Think you may have Omicron? Here are things you can do
Symptoms to watch for and when to seek hospital care
The Omicron variant is so transmissible and so widespread across Canada that it's likely that you know someone who has it right now, or you have it yourself.
The variant is shattering case records and sending test positivity rates soaring. As of Thursday, Ontario's COVID-19 test positivity rate is 29.2 per cent, while Quebec's health minister said the health-care system is missing about 20,000 workers who have been infected with or exposed to the virus.
"I think that people [are] having a very hard time wrapping their head around how much that Omicron has changed the rules of the game and how we have to change how we handle it in terms of our own individual risks, as well as our behaviour within a society," said Dr.

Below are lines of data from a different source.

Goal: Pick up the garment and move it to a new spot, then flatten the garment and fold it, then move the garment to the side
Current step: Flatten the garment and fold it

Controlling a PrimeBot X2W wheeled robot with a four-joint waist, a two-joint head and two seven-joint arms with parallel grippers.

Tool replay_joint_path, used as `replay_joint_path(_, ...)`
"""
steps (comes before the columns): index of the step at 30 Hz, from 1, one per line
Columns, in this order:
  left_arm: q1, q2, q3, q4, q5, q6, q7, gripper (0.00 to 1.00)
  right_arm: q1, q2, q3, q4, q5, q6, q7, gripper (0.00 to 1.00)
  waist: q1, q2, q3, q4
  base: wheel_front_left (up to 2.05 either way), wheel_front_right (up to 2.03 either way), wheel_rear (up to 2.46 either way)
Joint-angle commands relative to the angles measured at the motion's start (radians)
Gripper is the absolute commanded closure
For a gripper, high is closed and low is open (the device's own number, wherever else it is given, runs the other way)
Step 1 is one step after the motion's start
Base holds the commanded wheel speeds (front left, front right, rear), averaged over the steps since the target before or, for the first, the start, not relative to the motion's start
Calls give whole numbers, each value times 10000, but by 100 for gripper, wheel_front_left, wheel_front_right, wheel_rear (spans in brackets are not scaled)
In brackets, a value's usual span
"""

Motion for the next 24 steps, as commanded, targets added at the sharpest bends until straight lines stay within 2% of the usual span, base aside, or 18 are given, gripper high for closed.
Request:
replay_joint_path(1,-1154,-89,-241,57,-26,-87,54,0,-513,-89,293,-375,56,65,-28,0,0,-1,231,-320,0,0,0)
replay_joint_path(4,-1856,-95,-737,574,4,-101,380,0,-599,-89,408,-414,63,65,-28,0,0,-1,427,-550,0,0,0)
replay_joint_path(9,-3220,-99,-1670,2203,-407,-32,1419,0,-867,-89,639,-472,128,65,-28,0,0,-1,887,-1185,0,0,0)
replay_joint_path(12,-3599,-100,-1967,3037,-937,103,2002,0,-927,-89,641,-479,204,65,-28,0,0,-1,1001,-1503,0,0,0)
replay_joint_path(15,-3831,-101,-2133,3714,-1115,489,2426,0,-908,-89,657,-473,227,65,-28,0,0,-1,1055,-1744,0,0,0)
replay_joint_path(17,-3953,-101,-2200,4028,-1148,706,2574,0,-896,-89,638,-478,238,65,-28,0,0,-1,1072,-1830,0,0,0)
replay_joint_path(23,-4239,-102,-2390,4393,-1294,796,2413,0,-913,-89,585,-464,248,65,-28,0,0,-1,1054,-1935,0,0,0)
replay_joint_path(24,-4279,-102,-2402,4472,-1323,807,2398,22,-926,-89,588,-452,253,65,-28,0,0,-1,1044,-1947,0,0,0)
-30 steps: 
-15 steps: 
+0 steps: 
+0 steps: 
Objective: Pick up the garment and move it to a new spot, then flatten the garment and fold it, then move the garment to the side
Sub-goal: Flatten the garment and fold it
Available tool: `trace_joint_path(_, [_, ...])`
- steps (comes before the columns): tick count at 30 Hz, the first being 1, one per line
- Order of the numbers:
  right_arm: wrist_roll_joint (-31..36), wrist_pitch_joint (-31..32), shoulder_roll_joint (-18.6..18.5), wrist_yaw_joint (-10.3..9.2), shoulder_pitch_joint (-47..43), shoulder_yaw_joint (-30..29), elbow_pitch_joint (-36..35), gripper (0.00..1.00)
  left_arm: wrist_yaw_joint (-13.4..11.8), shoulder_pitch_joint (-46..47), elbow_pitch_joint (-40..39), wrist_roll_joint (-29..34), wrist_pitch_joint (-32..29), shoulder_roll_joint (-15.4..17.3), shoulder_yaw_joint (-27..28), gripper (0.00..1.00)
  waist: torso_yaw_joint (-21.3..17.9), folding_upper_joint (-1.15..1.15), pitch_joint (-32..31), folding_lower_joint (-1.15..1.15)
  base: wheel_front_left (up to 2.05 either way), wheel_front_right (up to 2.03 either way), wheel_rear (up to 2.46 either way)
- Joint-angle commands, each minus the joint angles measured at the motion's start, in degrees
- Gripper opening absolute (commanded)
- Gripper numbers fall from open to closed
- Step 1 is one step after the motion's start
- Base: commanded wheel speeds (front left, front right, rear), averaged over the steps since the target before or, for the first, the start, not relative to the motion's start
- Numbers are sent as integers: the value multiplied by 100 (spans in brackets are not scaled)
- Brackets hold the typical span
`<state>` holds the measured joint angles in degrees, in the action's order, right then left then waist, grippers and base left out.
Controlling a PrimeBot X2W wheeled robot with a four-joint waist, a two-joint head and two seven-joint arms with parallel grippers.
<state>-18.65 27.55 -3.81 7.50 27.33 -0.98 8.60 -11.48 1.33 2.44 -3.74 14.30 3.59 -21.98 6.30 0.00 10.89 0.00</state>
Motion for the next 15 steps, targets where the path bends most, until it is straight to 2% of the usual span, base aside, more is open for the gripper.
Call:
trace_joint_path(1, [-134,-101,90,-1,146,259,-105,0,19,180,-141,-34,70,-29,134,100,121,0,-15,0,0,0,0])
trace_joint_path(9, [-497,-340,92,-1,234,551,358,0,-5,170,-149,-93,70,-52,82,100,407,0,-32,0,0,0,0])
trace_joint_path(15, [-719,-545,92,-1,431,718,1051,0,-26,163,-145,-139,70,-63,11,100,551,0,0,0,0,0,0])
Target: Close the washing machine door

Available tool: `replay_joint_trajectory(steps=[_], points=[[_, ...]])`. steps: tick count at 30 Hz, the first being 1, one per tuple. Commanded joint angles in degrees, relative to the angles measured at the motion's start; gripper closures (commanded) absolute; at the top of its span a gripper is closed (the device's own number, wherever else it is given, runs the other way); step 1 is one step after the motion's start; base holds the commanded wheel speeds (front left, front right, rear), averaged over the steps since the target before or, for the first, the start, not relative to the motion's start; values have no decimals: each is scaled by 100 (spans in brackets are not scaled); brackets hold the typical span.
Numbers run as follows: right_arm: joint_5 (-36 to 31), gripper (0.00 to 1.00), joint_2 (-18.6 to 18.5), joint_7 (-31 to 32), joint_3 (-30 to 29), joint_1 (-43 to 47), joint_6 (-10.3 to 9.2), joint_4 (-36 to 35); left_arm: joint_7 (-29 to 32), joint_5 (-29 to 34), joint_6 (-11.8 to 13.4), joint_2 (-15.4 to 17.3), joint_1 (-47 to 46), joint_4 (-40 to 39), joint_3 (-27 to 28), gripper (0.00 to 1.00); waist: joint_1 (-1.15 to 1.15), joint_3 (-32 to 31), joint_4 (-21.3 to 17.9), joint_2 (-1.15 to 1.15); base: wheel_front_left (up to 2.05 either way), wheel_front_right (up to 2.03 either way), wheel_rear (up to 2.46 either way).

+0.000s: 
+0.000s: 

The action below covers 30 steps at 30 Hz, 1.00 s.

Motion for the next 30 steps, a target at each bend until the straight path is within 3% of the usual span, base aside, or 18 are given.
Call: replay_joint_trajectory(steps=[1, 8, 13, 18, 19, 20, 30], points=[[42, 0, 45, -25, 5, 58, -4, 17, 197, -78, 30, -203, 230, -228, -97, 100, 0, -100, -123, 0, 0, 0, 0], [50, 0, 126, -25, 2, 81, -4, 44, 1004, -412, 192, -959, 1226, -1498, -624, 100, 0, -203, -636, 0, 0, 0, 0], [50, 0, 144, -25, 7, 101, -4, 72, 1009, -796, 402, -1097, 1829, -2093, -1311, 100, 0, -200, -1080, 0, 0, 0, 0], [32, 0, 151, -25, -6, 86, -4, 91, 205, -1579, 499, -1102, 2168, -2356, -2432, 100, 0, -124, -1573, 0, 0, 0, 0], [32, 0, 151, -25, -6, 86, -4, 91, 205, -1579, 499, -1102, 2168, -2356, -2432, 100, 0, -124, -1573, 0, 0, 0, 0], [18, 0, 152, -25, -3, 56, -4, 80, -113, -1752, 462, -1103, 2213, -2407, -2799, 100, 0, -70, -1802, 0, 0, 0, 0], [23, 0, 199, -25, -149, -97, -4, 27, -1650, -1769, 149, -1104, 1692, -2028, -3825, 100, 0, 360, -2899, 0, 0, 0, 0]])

Matthew Oughton, in an interview with Dr. Brian Goldman, host of CBC podcast The Dose.
The incubation period for Omicron is shorter compared to previous variants, and is about three days, says Oughton, an infectious diseases specialist at Jewish General Hospital in Montreal.
Rules and guidance around what to do are changing rapidly, but there are a few key things you need to know right now.
How to know if you have Omicron
In many parts of Canada, it can be extremely difficult to get access to PCR testing to determine if you have COVID — and that's if you meet the criteria. Rapid antigen tests may be just as hard to find.
If you have the symptoms of an upper respiratory tract infection, "right now the chances that it's Omicron are very, very high," said Oughton.
Those symptoms include sore throat, runny nose, aches and pains, a dry cough, fever, nausea and diarrhea. Oughton noted that he is seeing fewer people who experience a loss of taste or smell with Omicron as compared to previous variants, although it is still happening to some.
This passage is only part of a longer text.